Dans les papiers de mon grand-oncle, le professeur Angell, je trouvai un rapport de police de Sydney concernant un certain Gustaf Johansen, marin norvégien qui seul avait survécu à une étrange aventure en mer dans le Pacifique.
Johansen et son équipage avaient été attaqués en mer par un yacht dont les passagers semblaient fous ou drogués. Après avoir maîtrisé les assaillants, les marins avaient continué leur route et découvert une île qui n'apparaissait sur aucune carte.

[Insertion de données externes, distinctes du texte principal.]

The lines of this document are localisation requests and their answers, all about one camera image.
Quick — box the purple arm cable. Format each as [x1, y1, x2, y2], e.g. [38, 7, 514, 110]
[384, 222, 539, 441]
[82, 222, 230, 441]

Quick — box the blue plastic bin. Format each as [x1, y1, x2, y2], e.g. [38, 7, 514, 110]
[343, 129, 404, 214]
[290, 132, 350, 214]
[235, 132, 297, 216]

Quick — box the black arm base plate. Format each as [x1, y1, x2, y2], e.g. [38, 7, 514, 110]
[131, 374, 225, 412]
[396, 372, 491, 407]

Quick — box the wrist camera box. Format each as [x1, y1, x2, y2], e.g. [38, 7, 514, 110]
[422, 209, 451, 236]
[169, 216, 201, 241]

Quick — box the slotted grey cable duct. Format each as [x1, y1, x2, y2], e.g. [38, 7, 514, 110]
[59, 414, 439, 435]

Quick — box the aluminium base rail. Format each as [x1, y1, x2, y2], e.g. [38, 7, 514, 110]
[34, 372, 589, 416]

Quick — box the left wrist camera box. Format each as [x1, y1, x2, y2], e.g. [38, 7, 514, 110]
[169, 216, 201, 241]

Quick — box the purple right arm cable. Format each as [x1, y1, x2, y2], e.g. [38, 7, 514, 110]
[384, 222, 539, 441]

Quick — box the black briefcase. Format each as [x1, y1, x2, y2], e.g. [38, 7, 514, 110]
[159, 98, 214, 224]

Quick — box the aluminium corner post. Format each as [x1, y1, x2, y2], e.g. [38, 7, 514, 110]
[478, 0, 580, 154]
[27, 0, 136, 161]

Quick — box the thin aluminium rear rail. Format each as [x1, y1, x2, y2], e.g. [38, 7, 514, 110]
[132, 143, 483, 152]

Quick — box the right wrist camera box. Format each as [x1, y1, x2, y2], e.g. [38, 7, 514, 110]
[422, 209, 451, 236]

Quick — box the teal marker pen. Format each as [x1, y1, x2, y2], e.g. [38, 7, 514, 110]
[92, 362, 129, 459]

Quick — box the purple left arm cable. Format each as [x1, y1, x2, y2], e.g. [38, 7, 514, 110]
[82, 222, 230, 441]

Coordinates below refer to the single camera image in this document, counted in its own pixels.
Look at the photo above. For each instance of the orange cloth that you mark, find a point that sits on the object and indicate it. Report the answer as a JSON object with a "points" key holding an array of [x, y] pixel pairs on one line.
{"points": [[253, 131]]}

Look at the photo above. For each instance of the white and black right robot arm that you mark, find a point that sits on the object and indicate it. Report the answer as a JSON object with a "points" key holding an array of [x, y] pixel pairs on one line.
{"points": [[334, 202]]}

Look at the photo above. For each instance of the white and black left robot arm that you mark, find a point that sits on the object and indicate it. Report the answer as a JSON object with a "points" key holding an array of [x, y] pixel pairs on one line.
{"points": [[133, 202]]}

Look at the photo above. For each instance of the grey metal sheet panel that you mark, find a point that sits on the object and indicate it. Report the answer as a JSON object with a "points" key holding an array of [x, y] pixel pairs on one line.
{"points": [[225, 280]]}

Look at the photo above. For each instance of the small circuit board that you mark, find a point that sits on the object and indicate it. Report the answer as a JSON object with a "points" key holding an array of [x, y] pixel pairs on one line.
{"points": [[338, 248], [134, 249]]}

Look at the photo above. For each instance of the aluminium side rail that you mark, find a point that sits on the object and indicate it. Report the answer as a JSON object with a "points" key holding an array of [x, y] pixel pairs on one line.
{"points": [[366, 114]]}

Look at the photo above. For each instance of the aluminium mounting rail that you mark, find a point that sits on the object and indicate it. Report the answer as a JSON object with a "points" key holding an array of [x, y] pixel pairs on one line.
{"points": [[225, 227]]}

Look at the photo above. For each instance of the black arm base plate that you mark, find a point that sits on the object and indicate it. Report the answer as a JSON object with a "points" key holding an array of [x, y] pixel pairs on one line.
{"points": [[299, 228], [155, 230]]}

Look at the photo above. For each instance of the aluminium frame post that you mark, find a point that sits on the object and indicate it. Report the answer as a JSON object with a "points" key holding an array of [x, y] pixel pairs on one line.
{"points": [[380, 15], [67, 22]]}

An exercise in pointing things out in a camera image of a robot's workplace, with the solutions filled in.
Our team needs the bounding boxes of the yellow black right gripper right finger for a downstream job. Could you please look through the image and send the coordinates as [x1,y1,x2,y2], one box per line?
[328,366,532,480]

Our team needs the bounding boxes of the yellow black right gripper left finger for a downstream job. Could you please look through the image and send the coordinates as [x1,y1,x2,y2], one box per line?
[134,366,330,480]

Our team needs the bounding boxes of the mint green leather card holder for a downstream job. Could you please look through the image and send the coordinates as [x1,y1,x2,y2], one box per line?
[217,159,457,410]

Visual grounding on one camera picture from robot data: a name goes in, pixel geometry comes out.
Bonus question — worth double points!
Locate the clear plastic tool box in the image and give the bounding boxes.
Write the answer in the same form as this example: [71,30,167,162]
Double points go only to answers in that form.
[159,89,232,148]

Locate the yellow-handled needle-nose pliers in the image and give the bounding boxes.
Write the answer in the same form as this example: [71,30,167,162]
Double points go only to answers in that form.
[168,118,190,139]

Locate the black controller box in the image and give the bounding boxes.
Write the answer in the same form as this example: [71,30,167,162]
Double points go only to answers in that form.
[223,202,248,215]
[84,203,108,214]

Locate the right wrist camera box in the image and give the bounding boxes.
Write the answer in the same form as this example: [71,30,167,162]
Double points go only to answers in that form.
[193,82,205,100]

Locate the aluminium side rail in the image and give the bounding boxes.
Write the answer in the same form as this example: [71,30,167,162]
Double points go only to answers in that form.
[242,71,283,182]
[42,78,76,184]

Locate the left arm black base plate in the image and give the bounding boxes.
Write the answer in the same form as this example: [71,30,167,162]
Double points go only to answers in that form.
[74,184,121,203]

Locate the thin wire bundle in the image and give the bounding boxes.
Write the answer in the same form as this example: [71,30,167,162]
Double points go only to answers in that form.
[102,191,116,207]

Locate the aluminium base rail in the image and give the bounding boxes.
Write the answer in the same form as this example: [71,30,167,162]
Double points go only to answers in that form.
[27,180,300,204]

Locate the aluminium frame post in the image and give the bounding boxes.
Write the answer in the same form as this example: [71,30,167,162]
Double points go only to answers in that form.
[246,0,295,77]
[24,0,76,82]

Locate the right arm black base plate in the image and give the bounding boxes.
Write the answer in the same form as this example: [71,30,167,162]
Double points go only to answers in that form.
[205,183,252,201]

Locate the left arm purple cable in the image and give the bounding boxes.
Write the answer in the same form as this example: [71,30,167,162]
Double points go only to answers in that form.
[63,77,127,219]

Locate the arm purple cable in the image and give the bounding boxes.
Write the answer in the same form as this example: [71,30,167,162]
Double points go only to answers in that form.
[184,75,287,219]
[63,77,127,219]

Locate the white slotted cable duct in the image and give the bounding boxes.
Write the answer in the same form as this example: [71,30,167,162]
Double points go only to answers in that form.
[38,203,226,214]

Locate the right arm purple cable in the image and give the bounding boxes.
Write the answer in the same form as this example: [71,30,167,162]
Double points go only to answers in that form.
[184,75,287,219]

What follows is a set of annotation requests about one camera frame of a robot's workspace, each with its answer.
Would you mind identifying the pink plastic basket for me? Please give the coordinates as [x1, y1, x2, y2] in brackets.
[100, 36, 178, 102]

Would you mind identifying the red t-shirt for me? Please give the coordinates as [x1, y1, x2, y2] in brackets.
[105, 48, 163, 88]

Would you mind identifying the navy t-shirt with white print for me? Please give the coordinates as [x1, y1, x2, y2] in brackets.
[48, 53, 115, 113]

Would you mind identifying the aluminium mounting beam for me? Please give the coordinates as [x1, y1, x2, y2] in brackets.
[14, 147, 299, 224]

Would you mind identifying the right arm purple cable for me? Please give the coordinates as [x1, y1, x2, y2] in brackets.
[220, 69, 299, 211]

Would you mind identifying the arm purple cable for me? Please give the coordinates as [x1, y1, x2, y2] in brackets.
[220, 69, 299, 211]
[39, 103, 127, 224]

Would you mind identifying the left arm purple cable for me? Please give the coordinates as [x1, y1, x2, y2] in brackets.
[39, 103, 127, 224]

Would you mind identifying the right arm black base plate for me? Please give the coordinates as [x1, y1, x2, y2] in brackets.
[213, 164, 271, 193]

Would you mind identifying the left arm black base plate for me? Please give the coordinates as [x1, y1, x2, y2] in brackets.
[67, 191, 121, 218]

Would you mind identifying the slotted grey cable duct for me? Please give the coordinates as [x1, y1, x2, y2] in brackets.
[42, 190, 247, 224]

L'île était basse et couverte d'une végétation visqueuse. Des blocs de pierre cyclopéens y formaient des structures qui n'obéissaient à aucune géométrie connue — des angles qui semblaient simultanément droits et obtus, des surfaces qui provoquaient la nausée. L'architecture de cette cité n'était pas humaine.
Dans sa lettre, Johansen décrivait les sons qui venaient de sous la terre — des vibrations plus ressenties qu'entendues, un battement lent, régulier, comme le pouls d'une chose endormie depuis des millions d'années.
Plusieurs de ses hommes devinrent fous à la première heure. Deux disparurent dans les ruines sans laisser de trace. Johansen lui-même, en s'enfuyant, dit avoir vu — il n'osait pas décrire ce qu'il avait vu.